Friday, September 20, 2013

Yahia Labadidi...3 poems from "Barely There"..."a glorious metamorphosis"

Poet Yahia Labadidi offers us remnants from silks and linens used to create longer forms. Poems in Barely There (Wolf and Stock, 2013) may be, as advertised, short, but many are evocative, some haunting in the way fine poems can be. Silk is silk, full dress or suit, or patch.

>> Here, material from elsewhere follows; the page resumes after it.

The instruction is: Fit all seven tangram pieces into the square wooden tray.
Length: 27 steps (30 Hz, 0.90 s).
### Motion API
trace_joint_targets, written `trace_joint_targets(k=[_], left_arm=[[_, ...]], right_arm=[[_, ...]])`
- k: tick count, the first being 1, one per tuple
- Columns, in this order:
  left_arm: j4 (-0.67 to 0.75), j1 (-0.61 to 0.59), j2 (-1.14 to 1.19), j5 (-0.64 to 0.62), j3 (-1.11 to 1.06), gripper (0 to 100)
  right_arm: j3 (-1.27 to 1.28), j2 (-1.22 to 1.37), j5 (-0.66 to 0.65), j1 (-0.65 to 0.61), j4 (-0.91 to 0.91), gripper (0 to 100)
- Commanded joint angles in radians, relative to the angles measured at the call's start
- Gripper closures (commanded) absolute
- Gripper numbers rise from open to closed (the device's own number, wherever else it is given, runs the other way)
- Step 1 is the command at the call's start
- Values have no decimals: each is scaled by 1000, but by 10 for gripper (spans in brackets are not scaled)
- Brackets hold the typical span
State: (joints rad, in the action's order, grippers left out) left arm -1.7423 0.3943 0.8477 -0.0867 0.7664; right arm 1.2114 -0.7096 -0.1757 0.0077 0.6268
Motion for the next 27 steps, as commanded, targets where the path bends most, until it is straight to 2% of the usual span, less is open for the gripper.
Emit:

For instance, courtesy of legend and the history of western painting, St. Sebastian is usually imagined as visibly pierced. but here, it's the not visible that marks him. I'm always afraid to talk muses (superstitious me), so moving to the third poem below . . .  the acknowledgement that a nation's metamorphosis is ongoing. Currently that change, invention, reinvention is obvious and painful to observe in Egypt, but look at Egypt's mighty, varied history, look at America's steps and missteps; look.  The poet's history as Egyptian and American, hovers.

On a personal note, Yahia has a good sense of humor. That's high praise, right there. Three from his latest collection:

St. Sebastian


Sometimes, he found it difficult 
to dislodge the arrows 
preferring to keep them there 
reverberating in silence
along with his invisible wounds. 

Defiant Muse


With myth and parable, the defiant muse 
reminds us of the art of being present 
and then, how to vanish without a trace. 


Egypt

You are the deep fissure in my sleep, 
that hard reality underneath
a stack of soft-cushioning illusions. 

Self-exiled, even after all these years, 
I remain your ever-adoring captive

I register as inner tremors
—across oceans and continents -
the flap of your giant wing, struggling
to be free, and know I shall not rest until 

your glorious metamorphosis is complete. 



Barely There, Short Poems (Wolf and Stock, 2013) by Yahia Labadidi.